/fun_with_mongoDB

A repo for projects I built using the MongoDB sample database

Primary LanguageJavaScript

fun_with_mongoDB

A repo for projects that I've built using the MongoDB sample database

My goal is to practice basic CRUD functions, utilize an MVC approach, and experiment with MongoDB queries and aggregation pipelines.

Feel free to download and play with the code, but please note that this repo does not include an .env file with the database URI. You'll need your own MongoDB setup and a copy of their sample data to make this work.

NYC Eats

A simple website where users can search for NYC restaurants by cuisine type and borough.


Notes for M001: MongoDB Basics

Basic Terms

NoSQL: a generic term that refers to any database that doesn't use the approach of storing information in related tables of data

MongoDB is a NoSQL document database.

(The term database implies that documents are stored in a structured way; it's only that the structuring method is different.)

Document: a way to organize and store data as a set of field-value pairs (or property-value).

Field: a unique identifier for a datapoint

Value: data related to a given identifier

{
  field: value,
  field: value,
  "name": "Nicole",
  "age": 42,
}

Documents are stored in collections.

Collection: an organized store of documents, usually with common fields between documents (although the documents in a collection may not be related to one another, their structure is usually similar)

There can be many collections per database and many documents per collection.

MQL: MongoDB Query Language (or, how the queries are written)

$ is a character that gets used a lot.

  • Precedes MQL (Mongo Query Language) operators
  • Precedes Aggregation pipeline stages
  • Allows access to field values

Atlas

A cloud database service built on MongoDB

Clusters: groups of servers that store data

Replica set: connected MongoDB instances that store the same data. A cluster is automatically configured as a replica set.

Instance: a single machine, either local or in the cloud, running a certain software

Atlas manages cluster creation and deployment for you.

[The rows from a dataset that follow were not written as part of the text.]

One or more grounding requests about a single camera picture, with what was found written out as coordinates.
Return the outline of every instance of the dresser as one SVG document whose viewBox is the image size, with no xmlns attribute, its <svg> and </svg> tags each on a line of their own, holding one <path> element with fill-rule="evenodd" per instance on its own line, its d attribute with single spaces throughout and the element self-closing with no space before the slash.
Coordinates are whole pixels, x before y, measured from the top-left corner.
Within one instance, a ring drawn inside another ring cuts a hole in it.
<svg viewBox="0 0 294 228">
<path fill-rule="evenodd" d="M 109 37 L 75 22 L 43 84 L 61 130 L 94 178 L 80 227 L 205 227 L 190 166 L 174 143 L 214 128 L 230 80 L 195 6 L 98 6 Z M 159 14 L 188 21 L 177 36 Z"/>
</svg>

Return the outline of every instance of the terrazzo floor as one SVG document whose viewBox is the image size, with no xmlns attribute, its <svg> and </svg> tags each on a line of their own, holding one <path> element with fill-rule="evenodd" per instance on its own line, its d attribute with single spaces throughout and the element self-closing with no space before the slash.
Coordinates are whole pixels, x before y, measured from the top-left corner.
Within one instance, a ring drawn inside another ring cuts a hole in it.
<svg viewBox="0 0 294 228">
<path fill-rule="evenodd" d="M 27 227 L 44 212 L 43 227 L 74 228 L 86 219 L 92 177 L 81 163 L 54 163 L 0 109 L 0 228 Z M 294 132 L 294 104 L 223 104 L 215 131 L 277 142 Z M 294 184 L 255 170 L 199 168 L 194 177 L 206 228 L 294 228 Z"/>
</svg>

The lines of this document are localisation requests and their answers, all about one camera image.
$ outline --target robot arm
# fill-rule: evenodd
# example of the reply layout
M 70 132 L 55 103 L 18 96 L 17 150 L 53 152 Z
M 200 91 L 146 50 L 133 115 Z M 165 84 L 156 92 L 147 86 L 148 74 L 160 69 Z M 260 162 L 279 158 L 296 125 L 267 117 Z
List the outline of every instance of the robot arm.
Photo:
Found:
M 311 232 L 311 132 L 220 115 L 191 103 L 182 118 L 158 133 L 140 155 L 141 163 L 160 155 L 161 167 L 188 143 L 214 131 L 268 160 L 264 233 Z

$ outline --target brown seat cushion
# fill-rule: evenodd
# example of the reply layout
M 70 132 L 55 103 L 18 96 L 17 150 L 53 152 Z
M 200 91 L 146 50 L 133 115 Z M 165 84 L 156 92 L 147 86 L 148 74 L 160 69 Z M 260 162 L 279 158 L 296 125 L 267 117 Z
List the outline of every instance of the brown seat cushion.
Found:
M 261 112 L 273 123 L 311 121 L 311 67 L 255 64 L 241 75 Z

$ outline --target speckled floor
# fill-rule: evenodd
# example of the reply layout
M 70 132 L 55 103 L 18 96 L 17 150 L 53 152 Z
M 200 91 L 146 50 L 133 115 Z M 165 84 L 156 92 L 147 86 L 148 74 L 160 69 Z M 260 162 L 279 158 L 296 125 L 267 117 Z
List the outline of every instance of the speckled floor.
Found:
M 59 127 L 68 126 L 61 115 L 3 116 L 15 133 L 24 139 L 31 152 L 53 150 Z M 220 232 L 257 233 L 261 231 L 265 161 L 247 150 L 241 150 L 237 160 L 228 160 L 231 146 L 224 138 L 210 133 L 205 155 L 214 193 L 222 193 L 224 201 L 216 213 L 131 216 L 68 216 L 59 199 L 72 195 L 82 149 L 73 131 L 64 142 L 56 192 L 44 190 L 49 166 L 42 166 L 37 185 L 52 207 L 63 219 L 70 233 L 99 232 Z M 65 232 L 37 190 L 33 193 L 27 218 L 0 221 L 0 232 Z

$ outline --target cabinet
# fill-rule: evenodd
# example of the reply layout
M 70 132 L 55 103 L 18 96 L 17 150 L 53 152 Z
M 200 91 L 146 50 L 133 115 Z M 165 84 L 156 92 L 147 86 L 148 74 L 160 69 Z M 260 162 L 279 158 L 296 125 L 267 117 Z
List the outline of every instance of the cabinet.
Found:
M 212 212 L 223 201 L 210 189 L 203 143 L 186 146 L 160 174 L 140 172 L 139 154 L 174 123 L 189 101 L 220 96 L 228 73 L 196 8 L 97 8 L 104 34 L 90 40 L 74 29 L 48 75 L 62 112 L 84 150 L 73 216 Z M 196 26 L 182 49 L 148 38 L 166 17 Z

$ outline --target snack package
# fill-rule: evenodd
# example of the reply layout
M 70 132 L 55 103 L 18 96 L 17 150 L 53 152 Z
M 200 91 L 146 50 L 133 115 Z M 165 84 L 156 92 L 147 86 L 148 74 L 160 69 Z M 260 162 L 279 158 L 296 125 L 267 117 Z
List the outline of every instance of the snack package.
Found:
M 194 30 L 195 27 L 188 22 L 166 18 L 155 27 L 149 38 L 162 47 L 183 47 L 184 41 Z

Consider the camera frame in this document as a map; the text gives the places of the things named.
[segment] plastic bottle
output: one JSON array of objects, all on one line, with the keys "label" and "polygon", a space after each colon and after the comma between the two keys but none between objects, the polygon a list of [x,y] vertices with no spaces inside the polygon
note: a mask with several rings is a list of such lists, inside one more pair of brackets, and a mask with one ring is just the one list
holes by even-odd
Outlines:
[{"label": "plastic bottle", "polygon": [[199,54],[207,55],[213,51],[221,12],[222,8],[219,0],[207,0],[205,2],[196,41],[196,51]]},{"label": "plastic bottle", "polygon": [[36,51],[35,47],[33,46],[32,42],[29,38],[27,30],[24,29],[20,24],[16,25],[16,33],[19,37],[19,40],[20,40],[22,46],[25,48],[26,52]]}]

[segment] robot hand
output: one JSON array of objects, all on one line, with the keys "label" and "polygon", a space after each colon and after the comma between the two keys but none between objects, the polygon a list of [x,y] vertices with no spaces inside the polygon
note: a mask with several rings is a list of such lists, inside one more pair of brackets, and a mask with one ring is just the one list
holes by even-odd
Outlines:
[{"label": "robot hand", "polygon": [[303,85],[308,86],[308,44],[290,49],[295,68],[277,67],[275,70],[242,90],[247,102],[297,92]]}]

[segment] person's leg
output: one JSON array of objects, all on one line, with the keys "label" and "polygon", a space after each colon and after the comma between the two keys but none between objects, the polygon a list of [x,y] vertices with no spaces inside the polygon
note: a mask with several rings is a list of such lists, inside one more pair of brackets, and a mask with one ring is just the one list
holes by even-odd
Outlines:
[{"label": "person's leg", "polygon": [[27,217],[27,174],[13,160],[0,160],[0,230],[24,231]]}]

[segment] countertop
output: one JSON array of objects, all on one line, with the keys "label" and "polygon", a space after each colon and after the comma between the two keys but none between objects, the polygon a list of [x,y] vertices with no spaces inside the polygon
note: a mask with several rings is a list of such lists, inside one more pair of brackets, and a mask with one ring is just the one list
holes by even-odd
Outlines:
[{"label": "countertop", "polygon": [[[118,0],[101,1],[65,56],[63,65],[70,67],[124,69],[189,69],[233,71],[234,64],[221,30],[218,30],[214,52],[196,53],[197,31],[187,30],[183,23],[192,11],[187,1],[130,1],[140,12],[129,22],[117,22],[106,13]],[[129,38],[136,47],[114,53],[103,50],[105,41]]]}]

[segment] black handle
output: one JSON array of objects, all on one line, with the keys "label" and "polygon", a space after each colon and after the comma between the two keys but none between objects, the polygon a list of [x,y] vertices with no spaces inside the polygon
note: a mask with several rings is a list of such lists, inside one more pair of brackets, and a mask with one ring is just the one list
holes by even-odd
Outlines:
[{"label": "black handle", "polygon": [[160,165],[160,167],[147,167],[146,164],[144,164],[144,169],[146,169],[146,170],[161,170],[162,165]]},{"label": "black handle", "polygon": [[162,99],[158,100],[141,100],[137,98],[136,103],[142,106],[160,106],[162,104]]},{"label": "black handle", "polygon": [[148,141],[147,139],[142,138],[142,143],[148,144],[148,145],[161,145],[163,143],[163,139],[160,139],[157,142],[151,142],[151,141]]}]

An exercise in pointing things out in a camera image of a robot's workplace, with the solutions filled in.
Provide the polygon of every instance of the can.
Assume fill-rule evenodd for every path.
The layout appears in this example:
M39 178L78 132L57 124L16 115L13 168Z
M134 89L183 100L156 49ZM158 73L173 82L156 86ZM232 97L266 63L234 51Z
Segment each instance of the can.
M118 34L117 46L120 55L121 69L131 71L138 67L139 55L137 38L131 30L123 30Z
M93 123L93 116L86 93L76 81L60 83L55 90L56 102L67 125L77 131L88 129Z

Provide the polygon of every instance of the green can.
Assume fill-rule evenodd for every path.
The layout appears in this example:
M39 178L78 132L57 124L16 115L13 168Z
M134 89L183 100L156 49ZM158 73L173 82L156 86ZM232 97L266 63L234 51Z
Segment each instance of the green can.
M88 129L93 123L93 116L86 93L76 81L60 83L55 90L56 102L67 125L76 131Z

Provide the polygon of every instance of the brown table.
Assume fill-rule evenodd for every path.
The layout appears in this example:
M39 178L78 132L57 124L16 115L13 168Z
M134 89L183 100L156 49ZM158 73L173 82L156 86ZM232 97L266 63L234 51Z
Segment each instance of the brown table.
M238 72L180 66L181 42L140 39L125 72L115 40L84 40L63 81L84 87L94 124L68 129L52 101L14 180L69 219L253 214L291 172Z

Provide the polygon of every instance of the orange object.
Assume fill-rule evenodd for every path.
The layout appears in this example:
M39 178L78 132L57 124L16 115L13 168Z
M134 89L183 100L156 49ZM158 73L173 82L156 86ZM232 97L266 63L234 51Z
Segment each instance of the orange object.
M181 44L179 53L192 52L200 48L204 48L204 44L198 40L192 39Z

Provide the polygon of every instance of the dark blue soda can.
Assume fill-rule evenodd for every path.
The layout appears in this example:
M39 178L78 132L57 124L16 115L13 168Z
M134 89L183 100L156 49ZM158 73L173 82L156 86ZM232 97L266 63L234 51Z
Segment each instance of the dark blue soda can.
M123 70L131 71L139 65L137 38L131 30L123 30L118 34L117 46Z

The free tier level (which is what I'm at) grants access to a 3-server replica set with 512 MB of storage.

URI string

mongodb+srv://user:pw@sandbox.cviyqea.mongodb.net/sample_airbnb

URI - uniform resource indentifier srv - the type of connection string format (this one establishes a secure connection) @sandbox.cviyqea.mongodb.net - the path to the cluster /sample_airbnb - the name of the database (can string other options with the query string format, ?option=value&otherOption=etc)

Representation of Documents in Memory

When viewing or updating documents in the shell, you are working with JSON (JavaScript Standard Object Notation)

JSON rules:

  • Object starts and ends with curly braces.
  • Keys and values are surrounded by quotation marks.
  • A key is separated from its value by a colon.
  • Key-value pairs are comma separated.

JSON is user-friendly, readable and familiar. However, it is text-based, which means that it parses slowly, is not very space-efficient, and only supports a limited number of data types.

MongoDB documents are stored in memory (internally and over the network) in the BSON (Binary JSON) format. It is intended to bridge the gap between binary representation and JSON format. It encodes type and length information, and is optimized for speed, space and flexibility. It supports additional data types (notably dates, but also different number formats).

Encoding Data Support Readability
JSON UTF-8 String String, Boolean, Number, Array Human and Machine
BSON Binary String, Boolean, Number (Integer, Long, Float, ...), Array, Date, Raw Binary Machine Only

Importing and Exporting Data

You have the option to export data as JSON or BSON. BSON is the better choice if you're making a copy or transferring the data to another machine, as it's lighter and faster. JSON is the better choice if you (the human) want to actually read the data.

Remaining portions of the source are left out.